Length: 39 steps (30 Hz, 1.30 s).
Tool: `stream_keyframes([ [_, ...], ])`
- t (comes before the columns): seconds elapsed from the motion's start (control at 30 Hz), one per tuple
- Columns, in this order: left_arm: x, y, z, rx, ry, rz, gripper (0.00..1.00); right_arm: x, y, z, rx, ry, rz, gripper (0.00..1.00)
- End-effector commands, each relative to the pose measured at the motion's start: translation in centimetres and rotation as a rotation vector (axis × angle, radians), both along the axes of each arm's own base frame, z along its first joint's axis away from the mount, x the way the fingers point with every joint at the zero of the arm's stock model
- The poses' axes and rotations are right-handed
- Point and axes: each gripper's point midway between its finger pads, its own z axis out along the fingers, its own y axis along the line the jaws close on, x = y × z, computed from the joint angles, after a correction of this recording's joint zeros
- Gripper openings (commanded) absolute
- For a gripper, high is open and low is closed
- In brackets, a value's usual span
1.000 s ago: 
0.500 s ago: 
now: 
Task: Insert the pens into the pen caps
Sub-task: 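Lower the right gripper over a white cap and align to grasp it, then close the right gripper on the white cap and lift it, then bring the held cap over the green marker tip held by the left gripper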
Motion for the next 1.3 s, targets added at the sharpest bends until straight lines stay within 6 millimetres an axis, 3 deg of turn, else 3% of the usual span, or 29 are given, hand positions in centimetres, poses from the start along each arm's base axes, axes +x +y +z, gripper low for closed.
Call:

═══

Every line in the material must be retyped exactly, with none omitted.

Length: 39 steps (30 Hz, 1.30 s).
Tool: `stream_keyframes([ [_, ...], ])`
- t (comes before the columns): seconds elapsed from the motion's start (control at 30 Hz), one per tuple
- Columns, in this order: left_arm: x, y, z, rx, ry, rz, gripper (0.00..1.00); right_arm: x, y, z, rx, ry, rz, gripper (0.00..1.00)
- End-effector commands, each relative to the pose measured at the motion's start: translation in centimetres and rotation as a rotation vector (axis × angle, radians), both along the axes of each arm's own base frame, z along its first joint's axis away from the mount, x the way the fingers point with every joint at the zero of the arm's stock model
- The poses' axes and rotations are right-handed
- Point and axes: each gripper's point midway between its finger pads, its own z axis out along the fingers, its own y axis along the line the jaws close on, x = y × z, computed from the joint angles, after a correction of this recording's joint zeros
- Gripper openings (commanded) absolute
- For a gripper, high is open and low is closed
- In brackets, a value's usual span
1.000 s ago: 
0.500 s ago: 
now: 
Task: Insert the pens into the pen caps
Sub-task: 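Lower the right gripper over a white cap and align to grasp it, then close the right gripper on the white cap and lift it, then bring the held cap over the green marker tip held by the left gripper
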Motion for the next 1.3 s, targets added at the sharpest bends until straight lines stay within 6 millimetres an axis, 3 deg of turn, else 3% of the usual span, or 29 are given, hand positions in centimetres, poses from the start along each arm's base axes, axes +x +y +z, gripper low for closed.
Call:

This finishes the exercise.